#### [Problem to work on]
Your output must be the lines below from the line containing "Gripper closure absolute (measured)" to the line containing "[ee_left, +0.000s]", both lines included, reproduced exactly and without pictures.

#### [Given entries]

------

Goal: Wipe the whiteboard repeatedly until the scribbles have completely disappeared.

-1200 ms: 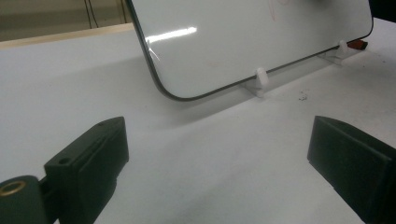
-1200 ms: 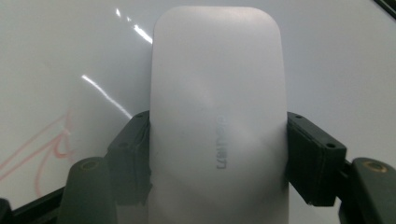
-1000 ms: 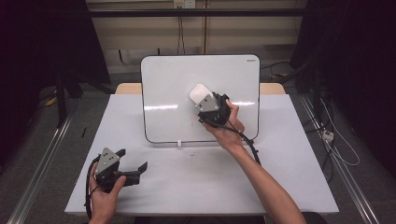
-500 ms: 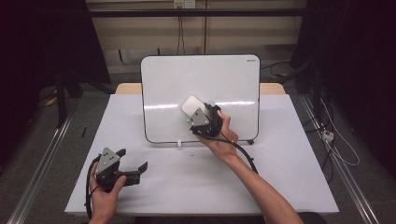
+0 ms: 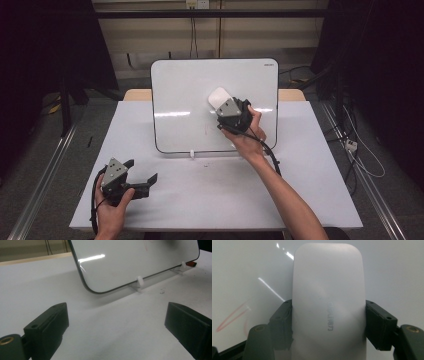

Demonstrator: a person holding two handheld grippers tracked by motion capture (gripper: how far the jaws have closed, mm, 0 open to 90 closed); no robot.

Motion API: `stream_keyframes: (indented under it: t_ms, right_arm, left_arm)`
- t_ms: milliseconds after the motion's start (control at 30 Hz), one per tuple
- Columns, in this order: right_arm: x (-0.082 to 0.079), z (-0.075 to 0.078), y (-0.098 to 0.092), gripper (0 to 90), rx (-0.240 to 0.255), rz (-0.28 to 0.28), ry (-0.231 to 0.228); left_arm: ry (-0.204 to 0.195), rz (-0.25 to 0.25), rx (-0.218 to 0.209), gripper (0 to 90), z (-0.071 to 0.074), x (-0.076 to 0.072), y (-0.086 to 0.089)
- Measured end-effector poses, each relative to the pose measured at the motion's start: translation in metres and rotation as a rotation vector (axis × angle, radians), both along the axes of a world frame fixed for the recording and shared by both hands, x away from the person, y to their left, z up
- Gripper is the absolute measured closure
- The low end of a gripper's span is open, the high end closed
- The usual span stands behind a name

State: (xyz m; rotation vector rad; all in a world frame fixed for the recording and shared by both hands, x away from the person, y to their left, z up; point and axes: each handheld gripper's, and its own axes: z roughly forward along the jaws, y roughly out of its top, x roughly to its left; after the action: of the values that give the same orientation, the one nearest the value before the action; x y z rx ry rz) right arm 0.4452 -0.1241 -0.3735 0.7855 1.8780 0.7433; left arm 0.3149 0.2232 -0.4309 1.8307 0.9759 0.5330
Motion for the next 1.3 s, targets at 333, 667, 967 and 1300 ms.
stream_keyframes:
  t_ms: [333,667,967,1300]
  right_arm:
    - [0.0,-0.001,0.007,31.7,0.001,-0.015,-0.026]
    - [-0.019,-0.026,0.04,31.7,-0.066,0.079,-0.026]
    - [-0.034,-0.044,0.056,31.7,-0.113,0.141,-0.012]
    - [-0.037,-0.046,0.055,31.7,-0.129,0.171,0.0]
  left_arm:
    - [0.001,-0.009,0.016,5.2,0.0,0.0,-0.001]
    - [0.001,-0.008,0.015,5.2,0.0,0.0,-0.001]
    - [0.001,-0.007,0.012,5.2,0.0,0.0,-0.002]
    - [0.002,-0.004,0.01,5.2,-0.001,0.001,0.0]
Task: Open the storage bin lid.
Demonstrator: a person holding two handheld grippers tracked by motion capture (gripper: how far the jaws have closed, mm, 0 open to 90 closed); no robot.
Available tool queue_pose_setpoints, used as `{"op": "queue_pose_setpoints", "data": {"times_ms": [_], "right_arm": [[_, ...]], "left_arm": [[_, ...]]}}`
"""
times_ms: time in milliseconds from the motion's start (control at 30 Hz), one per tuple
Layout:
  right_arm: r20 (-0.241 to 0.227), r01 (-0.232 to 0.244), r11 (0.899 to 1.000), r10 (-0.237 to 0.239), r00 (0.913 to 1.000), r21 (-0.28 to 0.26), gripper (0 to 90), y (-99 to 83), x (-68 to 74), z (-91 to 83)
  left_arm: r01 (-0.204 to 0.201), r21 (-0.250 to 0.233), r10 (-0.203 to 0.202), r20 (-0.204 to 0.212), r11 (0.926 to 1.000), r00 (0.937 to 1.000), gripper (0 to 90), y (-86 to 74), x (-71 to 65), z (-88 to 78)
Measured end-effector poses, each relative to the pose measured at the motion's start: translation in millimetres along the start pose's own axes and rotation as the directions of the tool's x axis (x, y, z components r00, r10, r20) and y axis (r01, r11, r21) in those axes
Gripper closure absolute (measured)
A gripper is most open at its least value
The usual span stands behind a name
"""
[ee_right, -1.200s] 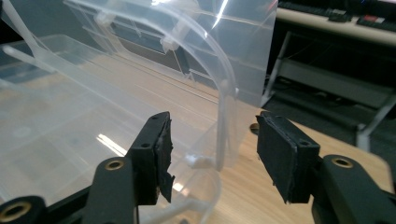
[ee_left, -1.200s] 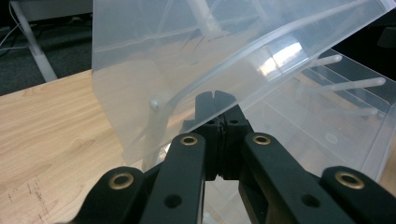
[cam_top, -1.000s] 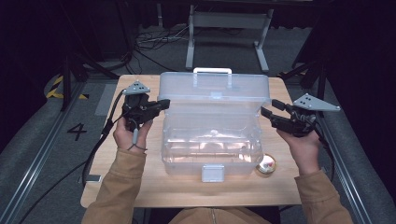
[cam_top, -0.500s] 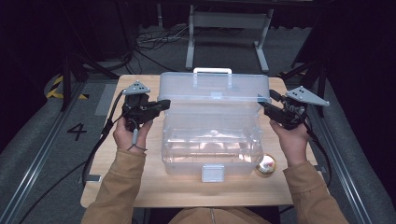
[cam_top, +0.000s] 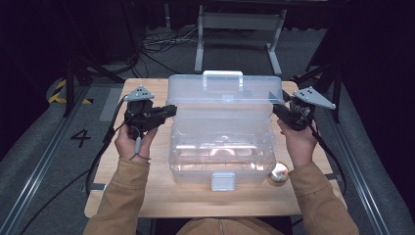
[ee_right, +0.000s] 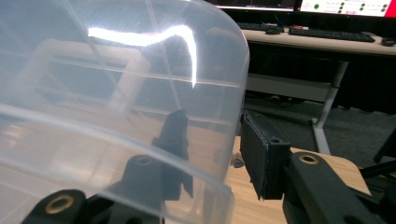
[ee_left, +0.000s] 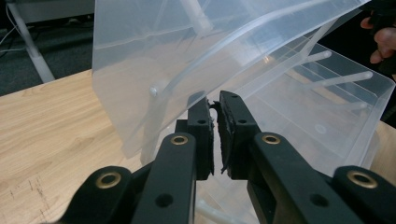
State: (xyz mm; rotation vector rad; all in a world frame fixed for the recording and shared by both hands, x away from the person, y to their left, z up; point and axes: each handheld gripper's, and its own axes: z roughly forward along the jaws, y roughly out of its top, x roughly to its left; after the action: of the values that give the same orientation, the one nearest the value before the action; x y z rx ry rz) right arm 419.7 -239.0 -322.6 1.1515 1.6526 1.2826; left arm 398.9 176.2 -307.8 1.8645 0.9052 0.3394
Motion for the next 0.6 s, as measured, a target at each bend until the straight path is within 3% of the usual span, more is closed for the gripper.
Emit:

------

#### [Answer for the task]
Gripper closure absolute (measured)
A gripper is most open at its least value
The usual span stands behind a name
"""
[ee_right, -1.200s] 
[ee_left, -1.200s] 
[cam_top, -1.000s] 
[cam_top, -0.500s] 
[cam_top, +0.000s] 
[ee_right, +0.000s] 
[ee_left, +0.000s] 

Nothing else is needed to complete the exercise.